The most apt (and slightly tongue-in-cheek) definition of public cloud is that it is simply somebody else’s computer. You’re renting time and services from a provider, services which may or may not offer some form of data protection. Typically, public cloud vendors, including the hyper-scalers, will offer an SLA that covers restoration of a failed service, back to the point of failure. Service restoration doesn’t include the cases where data loss occurs for other reasons, like application corruption or fat fingering. This means there’s a need to provide data protection in public cloud. But how does or should that differ from how things were done on-premises?

What Do the Services Providers Offer?

When we talk about data protection, the requirements for the cloud cover all services, usually IaaS and SaaS. If we look at vendor service level agreements, the definitions are extremely careful to imply best efforts and base the service definition on system unavailability (EC2 SLA – S3 SLA). Data loss doesn’t get mentioned. Even if there is an outage, restitution is through service credits only. This means if your data is valuable to you, don’t expect your losses to be covered by the service provider. Perhaps the best way is to assume nothing. Assume the service provider will be delivering the bare minimum and will not recover your data in any event other than hardware failure.

Abstraction

As we dig deeper, the first thing to highlight is that visibility of the hardware used in public cloud is abstracted away from the user. This is generally a good thing. Service providers (SPs) can make the right decisions on how to deliver their services, including the choice of hardware. Over time, hardware becomes cheaper for the same amount of compute. This allows the SP to replace technology and offer a cheaper service or make more margin, without the impact of hardware specific deployments.

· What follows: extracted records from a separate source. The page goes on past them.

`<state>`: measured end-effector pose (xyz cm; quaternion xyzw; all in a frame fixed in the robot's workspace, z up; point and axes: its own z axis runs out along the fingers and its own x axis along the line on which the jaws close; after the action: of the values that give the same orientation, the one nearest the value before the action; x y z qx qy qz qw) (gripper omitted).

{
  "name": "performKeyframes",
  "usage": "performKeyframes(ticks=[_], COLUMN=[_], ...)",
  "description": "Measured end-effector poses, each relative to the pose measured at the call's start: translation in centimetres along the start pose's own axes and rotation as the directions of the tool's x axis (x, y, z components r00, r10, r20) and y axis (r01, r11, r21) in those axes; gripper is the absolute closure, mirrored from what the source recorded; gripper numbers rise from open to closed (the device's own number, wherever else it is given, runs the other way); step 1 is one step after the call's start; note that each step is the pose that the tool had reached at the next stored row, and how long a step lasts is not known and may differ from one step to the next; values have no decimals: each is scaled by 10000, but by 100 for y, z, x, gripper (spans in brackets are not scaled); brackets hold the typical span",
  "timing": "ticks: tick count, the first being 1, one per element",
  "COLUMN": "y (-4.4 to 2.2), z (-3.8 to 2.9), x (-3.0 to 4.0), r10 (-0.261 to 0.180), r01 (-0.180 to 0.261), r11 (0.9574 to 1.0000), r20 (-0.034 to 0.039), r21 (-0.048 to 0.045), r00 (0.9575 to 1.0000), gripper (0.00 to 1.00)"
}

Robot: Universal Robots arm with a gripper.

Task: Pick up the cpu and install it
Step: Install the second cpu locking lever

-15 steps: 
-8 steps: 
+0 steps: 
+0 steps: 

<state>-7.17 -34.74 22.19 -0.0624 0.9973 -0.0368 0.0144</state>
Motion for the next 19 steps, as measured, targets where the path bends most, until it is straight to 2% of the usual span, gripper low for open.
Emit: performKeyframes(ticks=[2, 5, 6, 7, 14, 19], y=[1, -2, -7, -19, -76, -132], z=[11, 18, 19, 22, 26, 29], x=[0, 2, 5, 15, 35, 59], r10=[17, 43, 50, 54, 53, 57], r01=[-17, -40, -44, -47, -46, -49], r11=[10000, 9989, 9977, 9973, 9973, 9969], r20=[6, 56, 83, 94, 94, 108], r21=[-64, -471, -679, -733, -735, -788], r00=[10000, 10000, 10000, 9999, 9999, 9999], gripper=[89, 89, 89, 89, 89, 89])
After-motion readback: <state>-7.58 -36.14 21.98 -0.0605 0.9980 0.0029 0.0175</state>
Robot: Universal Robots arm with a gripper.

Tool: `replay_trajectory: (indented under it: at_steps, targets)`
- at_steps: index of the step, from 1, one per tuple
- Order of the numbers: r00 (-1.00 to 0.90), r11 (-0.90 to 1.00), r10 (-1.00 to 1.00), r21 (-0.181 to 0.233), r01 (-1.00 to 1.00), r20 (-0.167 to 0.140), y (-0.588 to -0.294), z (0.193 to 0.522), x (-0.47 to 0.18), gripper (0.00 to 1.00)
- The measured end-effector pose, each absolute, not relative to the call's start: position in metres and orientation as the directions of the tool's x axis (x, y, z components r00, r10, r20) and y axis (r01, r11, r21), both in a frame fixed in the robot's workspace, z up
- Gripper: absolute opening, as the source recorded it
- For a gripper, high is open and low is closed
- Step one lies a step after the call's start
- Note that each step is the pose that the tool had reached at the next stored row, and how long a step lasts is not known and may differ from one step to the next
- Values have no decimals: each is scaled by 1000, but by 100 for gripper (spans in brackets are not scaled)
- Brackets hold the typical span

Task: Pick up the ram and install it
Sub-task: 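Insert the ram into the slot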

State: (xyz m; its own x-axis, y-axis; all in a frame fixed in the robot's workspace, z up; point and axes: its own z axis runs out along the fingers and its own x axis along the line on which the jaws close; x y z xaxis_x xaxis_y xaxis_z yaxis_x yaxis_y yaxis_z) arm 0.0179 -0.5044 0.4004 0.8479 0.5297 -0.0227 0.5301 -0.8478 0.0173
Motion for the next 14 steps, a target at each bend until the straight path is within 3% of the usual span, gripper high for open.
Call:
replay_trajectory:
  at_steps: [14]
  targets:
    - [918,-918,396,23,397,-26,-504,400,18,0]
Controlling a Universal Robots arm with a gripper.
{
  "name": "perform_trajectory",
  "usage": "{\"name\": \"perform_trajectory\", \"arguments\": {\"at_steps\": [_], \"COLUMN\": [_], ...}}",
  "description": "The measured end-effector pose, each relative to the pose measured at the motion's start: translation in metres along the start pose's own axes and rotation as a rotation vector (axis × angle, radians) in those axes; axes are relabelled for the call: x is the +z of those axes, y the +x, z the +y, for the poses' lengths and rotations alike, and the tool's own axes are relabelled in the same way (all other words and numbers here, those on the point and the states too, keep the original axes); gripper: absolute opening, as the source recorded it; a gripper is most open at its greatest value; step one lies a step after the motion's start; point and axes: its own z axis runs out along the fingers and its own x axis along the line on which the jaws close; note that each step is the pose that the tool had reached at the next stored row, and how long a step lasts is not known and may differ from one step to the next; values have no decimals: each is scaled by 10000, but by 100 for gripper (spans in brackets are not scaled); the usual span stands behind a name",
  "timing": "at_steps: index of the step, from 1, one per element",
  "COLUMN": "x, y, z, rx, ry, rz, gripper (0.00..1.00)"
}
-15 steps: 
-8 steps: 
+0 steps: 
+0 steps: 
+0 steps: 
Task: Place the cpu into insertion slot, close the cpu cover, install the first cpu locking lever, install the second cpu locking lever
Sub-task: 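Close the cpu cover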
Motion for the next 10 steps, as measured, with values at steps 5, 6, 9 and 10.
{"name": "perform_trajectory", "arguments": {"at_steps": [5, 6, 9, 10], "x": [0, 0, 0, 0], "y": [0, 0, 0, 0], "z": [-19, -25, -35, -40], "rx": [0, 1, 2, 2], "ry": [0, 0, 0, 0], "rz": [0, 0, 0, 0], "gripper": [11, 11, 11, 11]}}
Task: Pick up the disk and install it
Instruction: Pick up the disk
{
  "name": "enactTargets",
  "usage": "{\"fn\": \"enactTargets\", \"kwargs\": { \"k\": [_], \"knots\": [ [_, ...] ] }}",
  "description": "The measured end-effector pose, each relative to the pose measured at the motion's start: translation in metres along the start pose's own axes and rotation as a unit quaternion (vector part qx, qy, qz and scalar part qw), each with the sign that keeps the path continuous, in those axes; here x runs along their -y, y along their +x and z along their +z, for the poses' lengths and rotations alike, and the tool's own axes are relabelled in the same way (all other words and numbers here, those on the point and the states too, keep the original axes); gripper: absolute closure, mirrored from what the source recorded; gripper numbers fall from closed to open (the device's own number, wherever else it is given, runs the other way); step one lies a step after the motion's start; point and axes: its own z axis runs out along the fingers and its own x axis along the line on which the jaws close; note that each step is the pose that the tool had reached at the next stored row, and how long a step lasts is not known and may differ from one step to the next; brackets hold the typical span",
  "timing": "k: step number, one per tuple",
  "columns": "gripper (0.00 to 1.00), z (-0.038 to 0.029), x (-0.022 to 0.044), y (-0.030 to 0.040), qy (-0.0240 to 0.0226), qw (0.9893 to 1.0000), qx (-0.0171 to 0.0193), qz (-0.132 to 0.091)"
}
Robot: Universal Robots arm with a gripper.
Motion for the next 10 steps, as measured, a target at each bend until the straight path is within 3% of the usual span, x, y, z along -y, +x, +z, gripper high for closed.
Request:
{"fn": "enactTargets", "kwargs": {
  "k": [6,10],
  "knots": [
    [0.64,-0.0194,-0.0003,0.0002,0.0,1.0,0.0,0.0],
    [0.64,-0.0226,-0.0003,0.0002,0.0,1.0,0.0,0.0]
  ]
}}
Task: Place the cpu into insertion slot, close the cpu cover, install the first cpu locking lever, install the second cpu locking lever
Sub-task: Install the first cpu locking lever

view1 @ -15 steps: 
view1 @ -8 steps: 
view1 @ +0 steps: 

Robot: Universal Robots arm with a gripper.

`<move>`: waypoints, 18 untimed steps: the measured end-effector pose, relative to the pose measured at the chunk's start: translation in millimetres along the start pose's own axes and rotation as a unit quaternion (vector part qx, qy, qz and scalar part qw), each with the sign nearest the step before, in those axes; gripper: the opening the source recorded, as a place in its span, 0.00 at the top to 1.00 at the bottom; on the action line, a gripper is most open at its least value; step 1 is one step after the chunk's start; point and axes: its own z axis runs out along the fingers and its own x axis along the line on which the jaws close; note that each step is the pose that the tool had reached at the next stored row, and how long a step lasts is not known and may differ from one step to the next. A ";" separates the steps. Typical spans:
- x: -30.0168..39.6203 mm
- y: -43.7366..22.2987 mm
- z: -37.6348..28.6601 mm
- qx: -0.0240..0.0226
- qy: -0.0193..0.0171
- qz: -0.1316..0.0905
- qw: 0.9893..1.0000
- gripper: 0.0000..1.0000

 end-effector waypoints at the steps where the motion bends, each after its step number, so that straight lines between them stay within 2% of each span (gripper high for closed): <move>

Unfortunately, data protection tends to be highly integrated with the hardware layer. Storage array-based replication is directly hardware related and vendor specific. Today’s modern backup systems take feeds of changed data from the hypervisor. Neither of these options are available in public cloud. This means different processes are required.

Issues to Resolve

So what’s different from the way we’ve done backups in the past? Here are a few thoughts.

You can only use the APIs and data services the service provider offers. By this we mean that you won’t have access to the underlying infrastructure. We’ve already mentioned this point, but it’s worth highlighting again. There’s no direct access to the storage platform. Service providers may not offer backup APIs.
Data exists independently of the application. Think about how we’re moving to using containers for application deployment. Where data used to exist within a VM instance, as we move to the cloud, data won’t be tightly bound with the application. Instead it may exist as an object store, a file system or across a number of containers running a scale-out application. As a result, we can’t use the constructs like VM or instance name for restore or even long-term archive, because that instance may have been accessing data stored elsewhere.
Applications are portable. If we really reach multi-cloud, applications may run across cloud at the same time or be moved dynamically to meet demand. This means the restore point could change from one day to the next. How will you know where to restore from? What happens if the restore is from a different cloud?
Cloud providers implement their technologies in different ways. A virtual instance from AWS won’t natively run in Azure. Does it make sense, therefore to backup an instance, when it’s the data that matters? Are you separating application data and configuration information so an application can be rebuilt automatically in a new location?
Network traffic is expensive. Moving data out of a cloud provider results in an egress charge. Data movement between clouds needs to be minimised to save on costs.
De-dupe in the cloud doesn’t exist. If you’re used to moving data to a de-duplication appliance for long-term retention, then be aware that there is no de-dupe of data sitting on cloud storage. Service providers will charge you full cost.
Where will your backup go? Do you want to put your backup data on the same infrastructure as the source? This is not a good idea and is generally avoided in traditional backup environments.

It becomes clear quite quickly that using traditional backup methods won’t work. Data protection needs to work more with the data, not the application container.

The Architect’s View™

This post aims to start a discussion on some of the challenges of data protection for the public cloud, rather than post a list of answers. We’ll get into the answers on future posts.

Moving to a more distributed world introduces additional challenges, because platforms a naturally different from each other. Because of this, we can see that focusing on the data is important and backups of the applications start to have less and less value.